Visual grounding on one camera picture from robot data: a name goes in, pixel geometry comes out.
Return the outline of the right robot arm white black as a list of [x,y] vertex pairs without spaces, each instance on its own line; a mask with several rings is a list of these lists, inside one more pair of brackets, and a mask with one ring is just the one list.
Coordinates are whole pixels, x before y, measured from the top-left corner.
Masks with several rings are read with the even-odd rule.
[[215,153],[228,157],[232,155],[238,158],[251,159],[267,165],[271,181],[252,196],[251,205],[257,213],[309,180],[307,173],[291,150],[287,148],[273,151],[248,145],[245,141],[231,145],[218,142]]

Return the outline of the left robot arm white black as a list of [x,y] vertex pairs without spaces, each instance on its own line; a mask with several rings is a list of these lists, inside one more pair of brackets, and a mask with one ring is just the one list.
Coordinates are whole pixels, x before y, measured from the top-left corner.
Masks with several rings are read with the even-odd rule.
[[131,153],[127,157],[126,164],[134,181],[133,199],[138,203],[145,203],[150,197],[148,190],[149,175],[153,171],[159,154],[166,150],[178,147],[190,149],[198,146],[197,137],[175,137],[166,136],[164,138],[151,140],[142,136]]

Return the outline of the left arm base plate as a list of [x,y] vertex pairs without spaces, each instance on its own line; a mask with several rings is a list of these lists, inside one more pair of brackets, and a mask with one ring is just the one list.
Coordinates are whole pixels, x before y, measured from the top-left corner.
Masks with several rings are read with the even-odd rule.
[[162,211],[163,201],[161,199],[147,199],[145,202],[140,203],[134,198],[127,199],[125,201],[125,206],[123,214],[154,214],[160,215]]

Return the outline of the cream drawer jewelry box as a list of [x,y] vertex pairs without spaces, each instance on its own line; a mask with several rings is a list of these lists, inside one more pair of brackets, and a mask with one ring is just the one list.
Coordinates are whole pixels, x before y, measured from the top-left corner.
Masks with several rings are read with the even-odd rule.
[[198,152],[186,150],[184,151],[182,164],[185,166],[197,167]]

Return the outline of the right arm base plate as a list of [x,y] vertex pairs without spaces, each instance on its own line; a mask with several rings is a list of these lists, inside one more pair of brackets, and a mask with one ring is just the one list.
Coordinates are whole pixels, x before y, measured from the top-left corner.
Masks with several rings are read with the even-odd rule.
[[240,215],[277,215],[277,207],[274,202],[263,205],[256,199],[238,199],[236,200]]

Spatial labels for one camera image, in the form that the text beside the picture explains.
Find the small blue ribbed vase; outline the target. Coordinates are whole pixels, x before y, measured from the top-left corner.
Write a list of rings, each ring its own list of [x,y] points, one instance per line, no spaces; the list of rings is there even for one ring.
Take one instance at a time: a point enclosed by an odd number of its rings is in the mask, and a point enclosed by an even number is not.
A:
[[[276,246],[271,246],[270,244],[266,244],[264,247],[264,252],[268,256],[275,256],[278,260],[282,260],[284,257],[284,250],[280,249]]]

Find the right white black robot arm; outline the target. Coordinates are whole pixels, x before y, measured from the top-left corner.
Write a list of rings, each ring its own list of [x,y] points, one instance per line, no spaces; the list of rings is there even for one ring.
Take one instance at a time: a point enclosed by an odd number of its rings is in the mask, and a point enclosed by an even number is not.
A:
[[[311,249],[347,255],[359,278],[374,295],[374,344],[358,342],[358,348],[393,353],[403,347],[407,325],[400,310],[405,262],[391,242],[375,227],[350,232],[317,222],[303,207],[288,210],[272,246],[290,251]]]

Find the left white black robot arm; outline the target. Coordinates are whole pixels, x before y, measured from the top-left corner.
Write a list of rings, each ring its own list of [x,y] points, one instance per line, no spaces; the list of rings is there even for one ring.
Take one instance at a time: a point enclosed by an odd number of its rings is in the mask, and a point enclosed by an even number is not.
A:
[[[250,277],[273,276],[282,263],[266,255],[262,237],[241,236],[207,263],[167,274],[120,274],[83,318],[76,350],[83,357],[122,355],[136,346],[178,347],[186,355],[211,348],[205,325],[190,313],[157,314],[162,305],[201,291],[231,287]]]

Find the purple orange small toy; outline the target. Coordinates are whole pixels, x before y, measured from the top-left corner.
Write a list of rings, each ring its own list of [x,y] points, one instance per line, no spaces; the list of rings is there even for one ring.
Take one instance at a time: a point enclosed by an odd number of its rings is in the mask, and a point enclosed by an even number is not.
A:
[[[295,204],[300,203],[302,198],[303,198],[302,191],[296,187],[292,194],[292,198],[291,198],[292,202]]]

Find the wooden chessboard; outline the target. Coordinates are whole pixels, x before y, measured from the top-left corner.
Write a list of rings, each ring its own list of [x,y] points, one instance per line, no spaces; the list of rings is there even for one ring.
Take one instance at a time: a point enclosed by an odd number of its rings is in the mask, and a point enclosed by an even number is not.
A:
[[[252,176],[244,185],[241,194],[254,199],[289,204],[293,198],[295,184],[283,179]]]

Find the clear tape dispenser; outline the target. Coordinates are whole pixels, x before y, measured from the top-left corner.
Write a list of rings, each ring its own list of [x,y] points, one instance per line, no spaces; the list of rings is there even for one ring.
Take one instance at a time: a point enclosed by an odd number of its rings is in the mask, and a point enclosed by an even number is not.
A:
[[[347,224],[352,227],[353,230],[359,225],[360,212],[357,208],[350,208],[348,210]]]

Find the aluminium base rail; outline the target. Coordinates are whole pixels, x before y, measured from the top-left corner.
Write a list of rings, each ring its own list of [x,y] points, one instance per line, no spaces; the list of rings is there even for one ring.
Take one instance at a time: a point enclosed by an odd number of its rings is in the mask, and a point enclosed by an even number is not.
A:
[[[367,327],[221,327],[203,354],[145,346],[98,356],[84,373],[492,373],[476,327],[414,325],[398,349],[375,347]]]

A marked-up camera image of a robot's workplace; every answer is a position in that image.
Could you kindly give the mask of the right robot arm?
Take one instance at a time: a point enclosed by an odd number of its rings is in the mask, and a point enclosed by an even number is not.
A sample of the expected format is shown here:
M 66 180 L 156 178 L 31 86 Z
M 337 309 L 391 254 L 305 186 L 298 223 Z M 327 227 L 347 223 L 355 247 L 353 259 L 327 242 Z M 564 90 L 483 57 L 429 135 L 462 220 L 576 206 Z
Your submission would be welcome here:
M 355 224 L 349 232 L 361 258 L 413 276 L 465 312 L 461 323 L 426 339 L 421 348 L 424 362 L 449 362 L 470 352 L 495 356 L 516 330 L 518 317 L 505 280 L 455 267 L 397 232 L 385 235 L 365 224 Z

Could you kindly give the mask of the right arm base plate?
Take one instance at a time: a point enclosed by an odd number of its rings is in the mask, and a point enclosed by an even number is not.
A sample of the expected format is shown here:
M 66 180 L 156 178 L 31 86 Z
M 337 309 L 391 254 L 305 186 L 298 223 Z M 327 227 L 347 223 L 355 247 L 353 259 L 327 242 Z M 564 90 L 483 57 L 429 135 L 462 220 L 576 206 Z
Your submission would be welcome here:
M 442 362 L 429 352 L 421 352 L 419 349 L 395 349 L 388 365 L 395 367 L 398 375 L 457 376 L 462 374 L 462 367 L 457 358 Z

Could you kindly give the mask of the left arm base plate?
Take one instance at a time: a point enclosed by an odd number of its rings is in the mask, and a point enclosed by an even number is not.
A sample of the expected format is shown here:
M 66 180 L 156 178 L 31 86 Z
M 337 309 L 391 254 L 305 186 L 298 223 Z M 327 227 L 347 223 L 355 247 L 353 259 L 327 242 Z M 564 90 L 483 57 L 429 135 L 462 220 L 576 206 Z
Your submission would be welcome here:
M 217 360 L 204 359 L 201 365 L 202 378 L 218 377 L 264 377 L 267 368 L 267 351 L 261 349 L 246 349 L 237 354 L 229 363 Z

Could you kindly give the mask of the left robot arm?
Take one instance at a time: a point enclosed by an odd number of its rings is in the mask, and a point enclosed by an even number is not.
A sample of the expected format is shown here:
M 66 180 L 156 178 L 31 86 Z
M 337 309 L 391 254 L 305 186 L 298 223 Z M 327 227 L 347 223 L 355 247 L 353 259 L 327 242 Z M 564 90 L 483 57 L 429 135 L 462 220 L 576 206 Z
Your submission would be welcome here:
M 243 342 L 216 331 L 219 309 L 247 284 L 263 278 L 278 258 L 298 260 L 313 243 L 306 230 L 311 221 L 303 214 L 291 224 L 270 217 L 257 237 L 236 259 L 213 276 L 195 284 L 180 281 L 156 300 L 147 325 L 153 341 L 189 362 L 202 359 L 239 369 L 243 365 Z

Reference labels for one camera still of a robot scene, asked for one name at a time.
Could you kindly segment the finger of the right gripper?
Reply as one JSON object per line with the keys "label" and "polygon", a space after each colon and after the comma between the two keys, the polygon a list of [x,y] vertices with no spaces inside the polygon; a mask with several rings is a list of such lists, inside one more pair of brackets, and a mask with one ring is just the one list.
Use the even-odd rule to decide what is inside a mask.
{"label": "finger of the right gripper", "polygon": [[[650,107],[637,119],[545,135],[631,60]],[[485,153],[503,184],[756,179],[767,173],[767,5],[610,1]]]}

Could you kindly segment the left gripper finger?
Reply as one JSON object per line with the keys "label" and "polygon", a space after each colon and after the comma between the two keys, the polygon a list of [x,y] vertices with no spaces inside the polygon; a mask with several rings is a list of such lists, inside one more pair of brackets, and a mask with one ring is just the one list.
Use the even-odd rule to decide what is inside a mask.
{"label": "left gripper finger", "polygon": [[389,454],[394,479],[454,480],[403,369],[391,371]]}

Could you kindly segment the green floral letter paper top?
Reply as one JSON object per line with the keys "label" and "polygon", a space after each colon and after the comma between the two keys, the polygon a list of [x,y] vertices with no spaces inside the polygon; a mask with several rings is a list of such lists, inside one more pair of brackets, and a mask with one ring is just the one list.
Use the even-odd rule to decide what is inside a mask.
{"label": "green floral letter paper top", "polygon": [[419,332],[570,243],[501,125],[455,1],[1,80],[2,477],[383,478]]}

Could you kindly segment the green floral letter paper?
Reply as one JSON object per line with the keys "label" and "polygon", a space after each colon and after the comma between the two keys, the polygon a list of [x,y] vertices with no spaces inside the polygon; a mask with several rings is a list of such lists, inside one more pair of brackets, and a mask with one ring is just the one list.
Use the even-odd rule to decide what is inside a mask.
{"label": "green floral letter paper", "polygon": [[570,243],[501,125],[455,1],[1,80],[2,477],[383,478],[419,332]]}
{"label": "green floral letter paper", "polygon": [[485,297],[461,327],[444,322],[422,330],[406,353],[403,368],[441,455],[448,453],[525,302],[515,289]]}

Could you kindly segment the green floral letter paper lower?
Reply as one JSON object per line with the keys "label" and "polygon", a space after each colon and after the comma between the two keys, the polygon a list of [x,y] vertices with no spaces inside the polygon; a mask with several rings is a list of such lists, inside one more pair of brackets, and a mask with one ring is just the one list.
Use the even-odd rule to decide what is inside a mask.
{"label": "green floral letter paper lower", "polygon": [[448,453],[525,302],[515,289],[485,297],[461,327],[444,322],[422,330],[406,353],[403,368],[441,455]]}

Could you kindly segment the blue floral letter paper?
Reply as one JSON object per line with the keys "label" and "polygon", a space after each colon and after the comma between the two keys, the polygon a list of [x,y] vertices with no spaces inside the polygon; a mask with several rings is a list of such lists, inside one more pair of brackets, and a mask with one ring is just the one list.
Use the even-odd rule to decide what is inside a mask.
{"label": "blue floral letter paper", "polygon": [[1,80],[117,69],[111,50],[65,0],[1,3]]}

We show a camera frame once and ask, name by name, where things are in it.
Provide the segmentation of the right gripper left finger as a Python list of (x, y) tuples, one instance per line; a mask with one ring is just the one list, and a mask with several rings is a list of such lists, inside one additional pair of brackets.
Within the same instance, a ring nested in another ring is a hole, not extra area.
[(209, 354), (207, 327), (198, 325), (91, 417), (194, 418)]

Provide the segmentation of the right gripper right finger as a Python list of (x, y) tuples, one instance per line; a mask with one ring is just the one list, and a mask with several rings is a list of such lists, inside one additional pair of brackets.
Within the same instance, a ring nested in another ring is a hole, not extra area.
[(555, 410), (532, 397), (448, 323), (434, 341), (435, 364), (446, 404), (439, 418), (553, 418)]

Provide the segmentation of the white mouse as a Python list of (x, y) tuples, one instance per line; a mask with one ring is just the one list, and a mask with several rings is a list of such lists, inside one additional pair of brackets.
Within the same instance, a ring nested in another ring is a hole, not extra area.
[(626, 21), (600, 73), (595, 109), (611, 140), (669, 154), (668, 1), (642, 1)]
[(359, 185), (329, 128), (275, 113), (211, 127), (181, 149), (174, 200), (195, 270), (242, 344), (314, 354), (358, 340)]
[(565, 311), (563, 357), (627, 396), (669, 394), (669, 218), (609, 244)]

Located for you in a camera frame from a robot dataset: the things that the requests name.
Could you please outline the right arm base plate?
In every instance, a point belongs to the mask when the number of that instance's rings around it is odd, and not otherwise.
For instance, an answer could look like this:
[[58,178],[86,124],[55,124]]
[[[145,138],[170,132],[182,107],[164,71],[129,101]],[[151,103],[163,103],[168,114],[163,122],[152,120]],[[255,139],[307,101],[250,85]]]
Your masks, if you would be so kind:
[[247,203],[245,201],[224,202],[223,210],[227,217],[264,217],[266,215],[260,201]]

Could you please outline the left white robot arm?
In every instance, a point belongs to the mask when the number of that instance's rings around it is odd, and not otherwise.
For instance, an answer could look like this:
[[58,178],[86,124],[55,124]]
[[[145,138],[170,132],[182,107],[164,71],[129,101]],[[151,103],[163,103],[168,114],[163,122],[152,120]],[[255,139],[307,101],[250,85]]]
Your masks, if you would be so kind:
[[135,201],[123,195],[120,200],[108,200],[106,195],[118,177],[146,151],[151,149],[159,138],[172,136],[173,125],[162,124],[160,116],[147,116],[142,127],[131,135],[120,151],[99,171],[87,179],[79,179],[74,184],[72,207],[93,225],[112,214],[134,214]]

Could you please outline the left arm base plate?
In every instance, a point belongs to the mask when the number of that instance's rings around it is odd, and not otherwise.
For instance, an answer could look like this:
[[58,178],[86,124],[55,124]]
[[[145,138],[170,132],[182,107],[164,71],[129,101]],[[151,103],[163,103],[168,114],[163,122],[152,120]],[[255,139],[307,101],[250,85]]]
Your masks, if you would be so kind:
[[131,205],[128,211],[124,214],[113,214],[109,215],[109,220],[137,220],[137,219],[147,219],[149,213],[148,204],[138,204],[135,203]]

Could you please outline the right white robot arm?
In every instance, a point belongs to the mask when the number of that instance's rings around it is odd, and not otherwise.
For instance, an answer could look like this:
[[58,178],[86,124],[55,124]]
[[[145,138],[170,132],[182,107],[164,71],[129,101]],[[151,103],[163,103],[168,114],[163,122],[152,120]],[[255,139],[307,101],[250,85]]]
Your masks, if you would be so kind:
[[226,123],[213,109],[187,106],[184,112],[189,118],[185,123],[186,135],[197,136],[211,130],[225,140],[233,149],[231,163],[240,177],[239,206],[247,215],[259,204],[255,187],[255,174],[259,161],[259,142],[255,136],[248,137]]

※

# [WORK INSTRUCTION]
Which lines above contain "frame"? Show each of them.

# [RESULT]
We show a camera frame once and ask, name by name, where things are in it.
Located for you in a camera frame from a robot dataset: the things that the requests name.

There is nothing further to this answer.